Case presentation
A 76-year-old man with history of ischemic cardiomyopathy and paroxysmal
atrial fibrillation who underwent a Dual-Chamber Medtronic Implantable
Cardioverter-Defibrillator (ICD) placement 6 years earlier in an outside
facility presented to the emergency room with worsening shortness of
breath. Initial workup in the emergency room revealed acute on chronic
combined congestive heart failure. An AP chest X-ray film showed
cardiomegaly with pulmonary vascular congestion and satisfactory ICD
lead position (Figure 2 ). No lateral view was obtained at the
time.
Bedside Echo showed severely reduced left ventricular systolic function
with dilated right ventricle and moderate to severe pulmonary
hypertension.
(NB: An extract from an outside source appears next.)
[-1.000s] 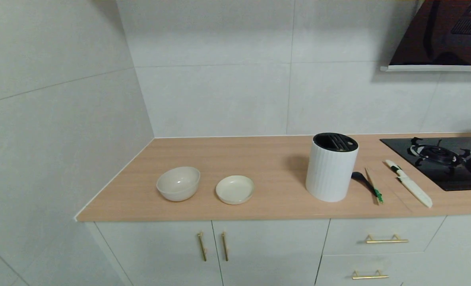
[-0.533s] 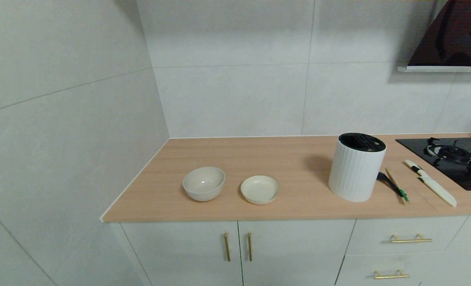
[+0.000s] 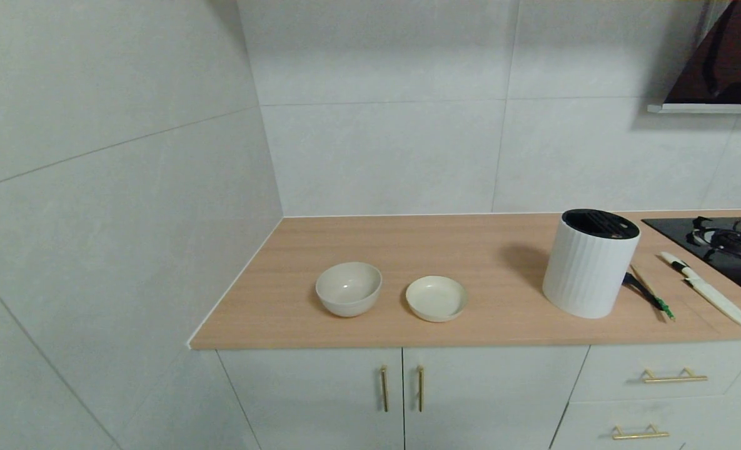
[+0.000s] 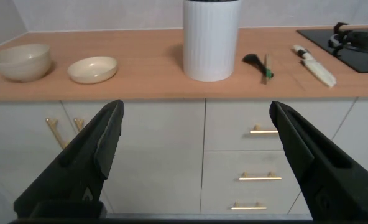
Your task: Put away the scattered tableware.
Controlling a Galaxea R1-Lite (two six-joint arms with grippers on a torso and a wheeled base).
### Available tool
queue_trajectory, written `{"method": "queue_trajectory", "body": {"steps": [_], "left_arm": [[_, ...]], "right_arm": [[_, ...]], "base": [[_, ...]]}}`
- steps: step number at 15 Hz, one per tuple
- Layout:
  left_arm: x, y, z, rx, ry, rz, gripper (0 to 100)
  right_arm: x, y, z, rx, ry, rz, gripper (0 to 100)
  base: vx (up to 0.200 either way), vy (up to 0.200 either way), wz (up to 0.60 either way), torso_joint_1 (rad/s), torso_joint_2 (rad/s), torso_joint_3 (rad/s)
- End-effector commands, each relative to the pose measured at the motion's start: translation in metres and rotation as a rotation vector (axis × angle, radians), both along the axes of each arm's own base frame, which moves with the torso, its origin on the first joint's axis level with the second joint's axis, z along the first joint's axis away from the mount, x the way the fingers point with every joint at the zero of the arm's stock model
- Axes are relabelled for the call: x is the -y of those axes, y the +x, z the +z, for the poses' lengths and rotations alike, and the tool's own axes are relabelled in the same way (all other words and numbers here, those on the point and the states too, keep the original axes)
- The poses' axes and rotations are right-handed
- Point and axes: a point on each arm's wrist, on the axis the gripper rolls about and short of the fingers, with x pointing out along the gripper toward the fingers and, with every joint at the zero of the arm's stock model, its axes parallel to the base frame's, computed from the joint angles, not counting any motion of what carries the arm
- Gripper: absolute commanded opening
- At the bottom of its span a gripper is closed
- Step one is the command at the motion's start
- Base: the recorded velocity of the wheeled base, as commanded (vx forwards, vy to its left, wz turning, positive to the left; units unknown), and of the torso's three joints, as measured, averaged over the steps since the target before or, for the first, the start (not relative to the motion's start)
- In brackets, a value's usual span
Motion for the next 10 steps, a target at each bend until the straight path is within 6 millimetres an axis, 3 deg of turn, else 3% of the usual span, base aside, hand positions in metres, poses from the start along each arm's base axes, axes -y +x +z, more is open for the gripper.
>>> {"method": "queue_trajectory", "body": {"steps": [1, 10], "left_arm": [[0.0000, 0.0000, 0.0000, 0.000, 0.001, 0.002, 100], [0.0000, 0.0000, 0.0000, 0.000, 0.001, 0.002, 100]], "right_arm": [[0.0000, 0.0000, 0.0000, 0.000, 0.001, 0.001, 100], [0.0000, 0.0000, 0.0000, 0.000, 0.001, -0.001, 100]], "base": [[0.000, 0.000, 0.00, 0.000, 0.00, 0.000], [0.000, 0.000, 0.00, 0.000, 0.00, 0.000]]}}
Surprisingly, the ICD lead was clearly going from the left
atrium through the mitral valve to the left ventricular cavity
(Figure 3, 4 and 5 ). A lateral chest x-ray view revealed that
the ICD shock lead tip is directed posteriorly, indicating its presence
in the left ventricular cavity (Figure 6 ). A transesophageal
echocardiogram showed the ICD lead went from the superior vena cava to
the right atrium, crossing through a small sinus venous atrial septal
defect to the left atrium, and into the left ventricular cavity via the
mitral valve. Luckily, the patient was on chronic anticoagulant because
of chronic atrial fibrillation, so no thromboembolic complications were
reported. Interestingly enough, the patient had 2 prior trans-thoracic
echocardiograms that were interpreted by the same cardiologist without
mention of abnormal ICD lead placement.
Because extraction of a chronically implanted ICD lead carries a high
risk of major cardiovascular complications (2 to 4%) including vascular
injury, cardiac perforation resulting in cardiac tamponade, and
occasionally thromboembolic complications or even death, and because the
patient was chronically anticoagulated, the decision is made to continue
conservative management.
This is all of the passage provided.